▶ _Brief_: Count the lines below that carry the word "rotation". Answer with that number alone.

▶ _Dataset extract_:
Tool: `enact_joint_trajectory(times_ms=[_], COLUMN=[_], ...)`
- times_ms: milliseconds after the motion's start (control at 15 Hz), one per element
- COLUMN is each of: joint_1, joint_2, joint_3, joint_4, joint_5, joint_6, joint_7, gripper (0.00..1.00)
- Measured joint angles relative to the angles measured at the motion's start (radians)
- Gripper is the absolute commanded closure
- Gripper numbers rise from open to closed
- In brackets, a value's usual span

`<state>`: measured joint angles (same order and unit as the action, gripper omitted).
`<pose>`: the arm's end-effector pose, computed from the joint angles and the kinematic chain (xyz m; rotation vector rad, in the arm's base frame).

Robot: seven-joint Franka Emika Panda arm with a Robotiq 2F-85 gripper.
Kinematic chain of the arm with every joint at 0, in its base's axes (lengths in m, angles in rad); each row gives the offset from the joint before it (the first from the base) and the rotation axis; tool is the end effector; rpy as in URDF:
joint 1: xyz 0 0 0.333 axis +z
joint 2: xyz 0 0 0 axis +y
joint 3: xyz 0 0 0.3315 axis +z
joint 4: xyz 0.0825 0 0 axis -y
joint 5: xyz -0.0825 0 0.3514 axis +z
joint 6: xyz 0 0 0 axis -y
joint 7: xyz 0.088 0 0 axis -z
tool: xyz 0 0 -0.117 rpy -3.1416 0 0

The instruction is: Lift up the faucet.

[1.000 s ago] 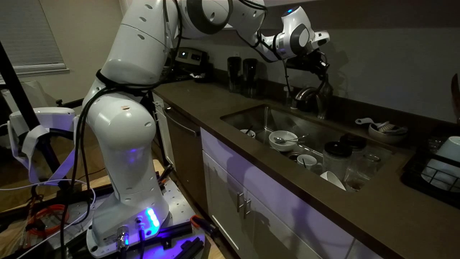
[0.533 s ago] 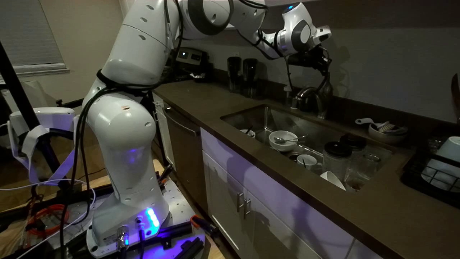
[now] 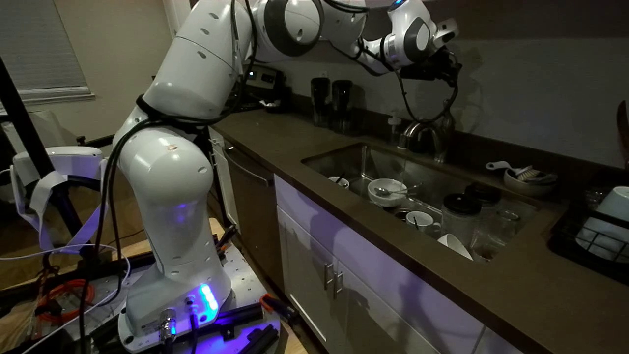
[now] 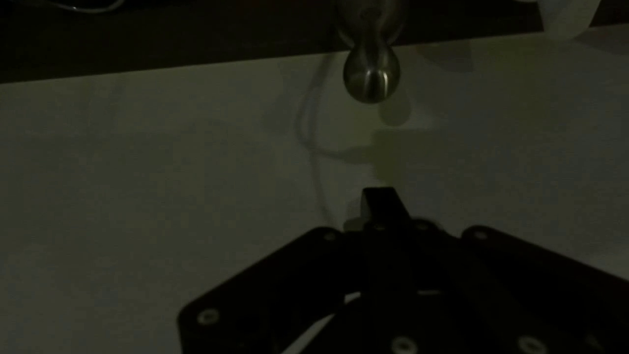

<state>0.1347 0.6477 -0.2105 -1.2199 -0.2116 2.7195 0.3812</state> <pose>0.7704 0.0041 0.5181 2.7093 -0.2758 1.2925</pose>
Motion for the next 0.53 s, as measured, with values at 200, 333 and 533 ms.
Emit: enact_joint_trajectory(times_ms=[200,333,533], joint_1=[0.001,0.001,-0.003], joint_2=[0.017,0.025,0.027], joint_3=[-0.005,-0.013,-0.006], joint_4=[0.004,0.004,-0.002], joint_5=[0.000,0.000,0.011], joint_6=[0.020,0.038,0.057], joint_7=[0.000,0.000,0.000], gripper=[1.00,1.00,1.00])
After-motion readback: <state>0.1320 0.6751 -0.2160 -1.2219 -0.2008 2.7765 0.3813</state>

▶ _Task output_: 2